→ Excerpted records:
Start of Block

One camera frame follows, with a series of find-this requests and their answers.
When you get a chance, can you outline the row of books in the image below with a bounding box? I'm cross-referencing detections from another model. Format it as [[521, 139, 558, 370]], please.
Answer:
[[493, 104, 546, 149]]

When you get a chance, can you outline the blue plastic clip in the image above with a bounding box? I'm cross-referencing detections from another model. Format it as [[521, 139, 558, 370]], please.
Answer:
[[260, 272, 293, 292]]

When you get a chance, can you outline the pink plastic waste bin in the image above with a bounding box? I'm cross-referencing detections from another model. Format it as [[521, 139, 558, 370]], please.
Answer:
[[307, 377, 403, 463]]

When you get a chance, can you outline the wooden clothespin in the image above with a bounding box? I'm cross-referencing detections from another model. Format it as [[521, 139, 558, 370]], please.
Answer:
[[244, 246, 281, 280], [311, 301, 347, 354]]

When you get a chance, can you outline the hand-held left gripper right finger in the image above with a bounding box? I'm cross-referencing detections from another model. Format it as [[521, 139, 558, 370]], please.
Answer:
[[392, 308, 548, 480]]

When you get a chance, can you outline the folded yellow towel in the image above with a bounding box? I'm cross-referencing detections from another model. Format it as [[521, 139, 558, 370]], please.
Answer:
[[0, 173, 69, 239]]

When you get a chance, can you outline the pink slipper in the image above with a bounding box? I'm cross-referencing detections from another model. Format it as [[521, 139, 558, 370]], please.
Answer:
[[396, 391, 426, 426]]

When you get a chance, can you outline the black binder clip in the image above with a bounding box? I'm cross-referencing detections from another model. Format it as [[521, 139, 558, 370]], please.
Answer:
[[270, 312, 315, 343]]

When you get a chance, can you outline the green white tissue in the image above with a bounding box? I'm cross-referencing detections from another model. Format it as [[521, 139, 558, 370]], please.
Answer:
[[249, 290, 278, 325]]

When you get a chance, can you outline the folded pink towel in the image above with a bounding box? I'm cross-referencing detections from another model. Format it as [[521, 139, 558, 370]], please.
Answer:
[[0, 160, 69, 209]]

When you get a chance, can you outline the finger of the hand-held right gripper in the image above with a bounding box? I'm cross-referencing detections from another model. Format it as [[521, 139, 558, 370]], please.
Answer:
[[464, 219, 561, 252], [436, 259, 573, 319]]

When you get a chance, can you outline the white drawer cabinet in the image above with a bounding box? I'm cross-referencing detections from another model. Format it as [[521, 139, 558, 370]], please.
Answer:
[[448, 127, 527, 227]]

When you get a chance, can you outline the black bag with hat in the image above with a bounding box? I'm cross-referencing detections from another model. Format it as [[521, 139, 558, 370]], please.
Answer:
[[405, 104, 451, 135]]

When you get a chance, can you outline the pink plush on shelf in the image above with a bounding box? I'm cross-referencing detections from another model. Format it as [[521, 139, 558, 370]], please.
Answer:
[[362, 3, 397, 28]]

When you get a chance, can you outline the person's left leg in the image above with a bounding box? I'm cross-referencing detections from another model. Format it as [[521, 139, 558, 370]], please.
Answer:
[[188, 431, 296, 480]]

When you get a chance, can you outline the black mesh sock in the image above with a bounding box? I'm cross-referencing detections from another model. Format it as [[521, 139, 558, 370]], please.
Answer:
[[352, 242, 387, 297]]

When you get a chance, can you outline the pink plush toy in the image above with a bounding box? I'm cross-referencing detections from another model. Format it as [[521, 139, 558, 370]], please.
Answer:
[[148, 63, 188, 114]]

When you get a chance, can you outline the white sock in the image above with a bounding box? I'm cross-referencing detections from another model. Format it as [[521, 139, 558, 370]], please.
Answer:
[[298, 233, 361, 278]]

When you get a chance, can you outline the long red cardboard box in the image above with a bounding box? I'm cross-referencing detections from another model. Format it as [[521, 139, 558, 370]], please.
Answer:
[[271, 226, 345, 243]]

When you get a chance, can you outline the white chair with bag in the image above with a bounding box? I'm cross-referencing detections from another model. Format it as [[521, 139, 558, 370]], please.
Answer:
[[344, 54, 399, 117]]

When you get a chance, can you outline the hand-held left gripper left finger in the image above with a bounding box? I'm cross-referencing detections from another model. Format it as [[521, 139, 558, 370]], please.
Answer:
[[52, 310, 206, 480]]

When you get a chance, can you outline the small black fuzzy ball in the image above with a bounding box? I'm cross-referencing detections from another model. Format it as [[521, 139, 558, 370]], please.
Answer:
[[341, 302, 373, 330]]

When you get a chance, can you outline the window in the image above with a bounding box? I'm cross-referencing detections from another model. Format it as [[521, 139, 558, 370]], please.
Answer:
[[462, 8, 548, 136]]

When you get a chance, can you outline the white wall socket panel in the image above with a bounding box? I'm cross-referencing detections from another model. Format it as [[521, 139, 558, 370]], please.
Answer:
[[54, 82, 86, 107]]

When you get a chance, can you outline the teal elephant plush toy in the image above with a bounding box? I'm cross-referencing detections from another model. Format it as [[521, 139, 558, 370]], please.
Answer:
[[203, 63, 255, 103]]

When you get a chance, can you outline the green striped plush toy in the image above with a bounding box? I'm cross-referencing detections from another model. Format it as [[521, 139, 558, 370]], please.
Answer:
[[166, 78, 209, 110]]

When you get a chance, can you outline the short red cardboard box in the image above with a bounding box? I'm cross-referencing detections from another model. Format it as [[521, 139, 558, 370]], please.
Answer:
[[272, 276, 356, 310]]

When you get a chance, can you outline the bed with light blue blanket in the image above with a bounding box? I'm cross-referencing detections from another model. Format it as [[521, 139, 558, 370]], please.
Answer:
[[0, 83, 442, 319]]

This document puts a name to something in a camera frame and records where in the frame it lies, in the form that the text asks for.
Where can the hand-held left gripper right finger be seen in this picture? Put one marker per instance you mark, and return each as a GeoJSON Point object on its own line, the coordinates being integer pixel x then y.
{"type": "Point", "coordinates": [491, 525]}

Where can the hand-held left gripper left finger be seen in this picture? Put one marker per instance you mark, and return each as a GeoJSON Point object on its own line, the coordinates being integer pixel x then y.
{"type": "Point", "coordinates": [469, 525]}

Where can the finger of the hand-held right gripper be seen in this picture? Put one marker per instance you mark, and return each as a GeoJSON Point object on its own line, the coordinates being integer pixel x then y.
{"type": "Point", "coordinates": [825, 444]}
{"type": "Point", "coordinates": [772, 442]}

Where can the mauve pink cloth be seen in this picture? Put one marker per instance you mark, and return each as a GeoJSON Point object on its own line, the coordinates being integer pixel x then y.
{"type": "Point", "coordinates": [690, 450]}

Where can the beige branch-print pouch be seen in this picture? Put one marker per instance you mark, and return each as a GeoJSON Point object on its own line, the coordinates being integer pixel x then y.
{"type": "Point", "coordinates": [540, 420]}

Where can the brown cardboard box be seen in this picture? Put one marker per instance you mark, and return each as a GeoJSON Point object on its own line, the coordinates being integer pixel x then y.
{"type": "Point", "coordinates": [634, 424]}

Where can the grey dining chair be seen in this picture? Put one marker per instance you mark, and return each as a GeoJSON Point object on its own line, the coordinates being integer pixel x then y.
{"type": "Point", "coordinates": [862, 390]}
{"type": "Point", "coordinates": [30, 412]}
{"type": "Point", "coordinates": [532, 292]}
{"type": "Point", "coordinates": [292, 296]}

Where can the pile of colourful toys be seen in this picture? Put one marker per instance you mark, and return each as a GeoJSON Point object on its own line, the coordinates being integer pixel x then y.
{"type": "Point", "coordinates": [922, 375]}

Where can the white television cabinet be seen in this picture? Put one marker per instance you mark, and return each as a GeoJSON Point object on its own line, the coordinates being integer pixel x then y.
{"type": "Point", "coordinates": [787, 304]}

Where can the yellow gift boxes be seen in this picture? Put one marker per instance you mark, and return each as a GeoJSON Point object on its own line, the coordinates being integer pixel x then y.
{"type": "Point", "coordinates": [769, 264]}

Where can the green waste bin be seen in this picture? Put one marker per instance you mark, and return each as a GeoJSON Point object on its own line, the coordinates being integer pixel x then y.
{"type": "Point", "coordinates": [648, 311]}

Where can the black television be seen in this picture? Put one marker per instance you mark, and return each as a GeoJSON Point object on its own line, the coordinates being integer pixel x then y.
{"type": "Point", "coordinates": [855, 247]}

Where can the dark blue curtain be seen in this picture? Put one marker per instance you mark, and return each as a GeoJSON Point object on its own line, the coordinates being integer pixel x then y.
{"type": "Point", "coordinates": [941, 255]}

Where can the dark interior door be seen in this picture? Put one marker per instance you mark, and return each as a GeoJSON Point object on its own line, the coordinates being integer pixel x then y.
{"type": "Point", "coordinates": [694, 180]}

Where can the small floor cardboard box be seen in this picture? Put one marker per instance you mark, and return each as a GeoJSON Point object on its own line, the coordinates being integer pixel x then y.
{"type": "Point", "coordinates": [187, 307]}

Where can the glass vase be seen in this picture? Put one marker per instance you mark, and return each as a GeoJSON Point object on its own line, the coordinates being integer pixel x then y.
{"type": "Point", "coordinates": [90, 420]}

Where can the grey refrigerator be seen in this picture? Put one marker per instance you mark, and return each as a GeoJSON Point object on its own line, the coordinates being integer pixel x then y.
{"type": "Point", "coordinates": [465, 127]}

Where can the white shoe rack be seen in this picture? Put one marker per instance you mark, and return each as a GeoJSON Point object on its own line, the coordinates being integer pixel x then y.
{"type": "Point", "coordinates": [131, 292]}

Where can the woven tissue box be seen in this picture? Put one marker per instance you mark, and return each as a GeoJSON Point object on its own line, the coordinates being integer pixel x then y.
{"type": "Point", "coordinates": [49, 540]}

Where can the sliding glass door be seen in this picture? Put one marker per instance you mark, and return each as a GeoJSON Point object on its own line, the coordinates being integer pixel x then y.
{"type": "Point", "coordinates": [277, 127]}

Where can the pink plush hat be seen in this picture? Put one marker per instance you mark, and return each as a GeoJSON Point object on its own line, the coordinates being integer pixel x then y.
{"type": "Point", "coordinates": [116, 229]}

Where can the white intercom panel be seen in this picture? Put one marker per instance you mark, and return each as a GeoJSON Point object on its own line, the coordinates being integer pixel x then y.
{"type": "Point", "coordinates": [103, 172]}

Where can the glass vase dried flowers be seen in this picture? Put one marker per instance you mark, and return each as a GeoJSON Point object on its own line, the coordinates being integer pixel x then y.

End of Block

→ What is required:
Using the material above, copy every line in which the string "towel" occurs.

→ Worked solution:
When you get a chance, can you outline the folded yellow towel in the image above with a bounding box? I'm cross-referencing detections from another model. Format it as [[521, 139, 558, 370]], please.
When you get a chance, can you outline the folded pink towel in the image above with a bounding box? I'm cross-referencing detections from another model. Format it as [[521, 139, 558, 370]], please.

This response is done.